April 9, 2016 5:29 pm

Just get married and count the months before sex becomes only a dictionary word. It’s a fun game…

Reply to  James Atkinson
April 10, 2016 6:03 am

The phrase “I do” for women should be clarified to ” I don’t”. Without exception, for all of the guys I know, it wasn’t months when sex stopped, it was the day of marriage. It was a fairly common joke to ruin a good sex life by getting married. I thought they were joking when I got married, they weren’t.

Bruce Cobb
April 9, 2016 5:31 pm

Wait! I know! “Climate change” will cause more arguments between spouses and partners, and more nights apart, thus less sex. But wait, then there’s “makeup sex”.
More research is needed.

stan stendera
Reply to  Bruce Cobb
April 9, 2016 7:57 pm

I’m ready to do research.

601nan
April 9, 2016 5:42 pm

Here is brother Jimi’s message to that. Ha ha \/ 🙂

April 9, 2016 5:42 pm

Those Arabian women are not aware of this. Please do not tell them as I am returning to that hot, hot place.

Terry Lee
April 9, 2016 5:42 pm

I am sorry, but if this is the way they are going to try to convince me about climate change, then I really will understand that this is truly a fraud, nothing serious here, move on.

April 9, 2016 5:44 pm

This article is hilarious! I live on an island in the Pacific Ocean and it’s very hot here. Still enjoy sex and often.

April 9, 2016 5:49 pm

I thought getting “hot and sweaty” was what it was all about. Works for me!

Higgy
April 9, 2016 5:50 pm

More BS. Stop peddling this freaking garbage.

commieBob
April 9, 2016 5:50 pm

I recalled that there was a population boom nine months after the New York power blackout of 1965.

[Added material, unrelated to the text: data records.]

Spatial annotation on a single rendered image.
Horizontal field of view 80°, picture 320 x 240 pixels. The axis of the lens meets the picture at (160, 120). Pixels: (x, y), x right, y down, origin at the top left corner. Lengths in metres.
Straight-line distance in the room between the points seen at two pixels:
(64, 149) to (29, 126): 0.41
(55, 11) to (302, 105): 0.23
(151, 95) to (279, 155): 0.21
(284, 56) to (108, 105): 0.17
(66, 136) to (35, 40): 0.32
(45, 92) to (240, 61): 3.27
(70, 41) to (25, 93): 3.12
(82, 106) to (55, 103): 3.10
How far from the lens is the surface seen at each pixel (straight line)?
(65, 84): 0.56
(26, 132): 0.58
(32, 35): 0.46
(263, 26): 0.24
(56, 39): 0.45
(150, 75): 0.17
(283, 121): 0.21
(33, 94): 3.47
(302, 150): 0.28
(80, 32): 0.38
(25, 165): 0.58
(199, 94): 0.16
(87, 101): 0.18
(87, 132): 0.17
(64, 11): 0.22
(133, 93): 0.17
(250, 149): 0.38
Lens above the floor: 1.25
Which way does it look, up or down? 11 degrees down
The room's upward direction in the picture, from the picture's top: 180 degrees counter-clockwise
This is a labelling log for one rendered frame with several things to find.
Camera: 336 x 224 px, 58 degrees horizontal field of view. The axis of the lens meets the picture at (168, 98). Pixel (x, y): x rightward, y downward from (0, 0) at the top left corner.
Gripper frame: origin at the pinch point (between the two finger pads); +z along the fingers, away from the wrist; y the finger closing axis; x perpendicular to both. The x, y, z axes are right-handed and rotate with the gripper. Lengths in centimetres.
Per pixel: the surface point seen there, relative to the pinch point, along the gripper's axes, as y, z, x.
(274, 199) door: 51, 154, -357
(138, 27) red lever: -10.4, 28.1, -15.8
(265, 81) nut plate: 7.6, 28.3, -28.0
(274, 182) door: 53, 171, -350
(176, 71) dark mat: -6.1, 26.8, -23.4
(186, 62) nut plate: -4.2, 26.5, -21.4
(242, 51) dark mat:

Despite initial reports of New York City hospitals’ seeing a dramatic increase in the number of births nine months after the 1965 blackout, later analyses showed the birth rate during that period to be well within the norm. link

Notwithstanding the above, such stories persist.
I would take all such stories cum grano salis unless they are backed up with properly analyzed data rather than just anecdotal reports.

noaaprogrammer
Reply to  commieBob
April 9, 2016 6:36 pm

Is there a Latin-English pun in there somewhere?!

commieBob
Reply to  noaaprogrammer
April 9, 2016 7:25 pm

‘Cum grano salis’ means ‘with a grain of salt’. It comes from an era when people would make up mock latin sayings. My favorite is “Noli Permiteri Illegitimi Cordarundi“. Words to live by. 🙂

OldUnixHead
Reply to  noaaprogrammer
April 9, 2016 7:57 pm

I always heard that as “Illegitimi non Carborundum” 😉

stan stendera
Reply to  commieBob
April 9, 2016 7:59 pm

I like the “Cum” part.

noaaprogrammer
Reply to  stan stendera
April 11, 2016 10:10 pm

That’s the Latin-English pun (in this context) I was referring to.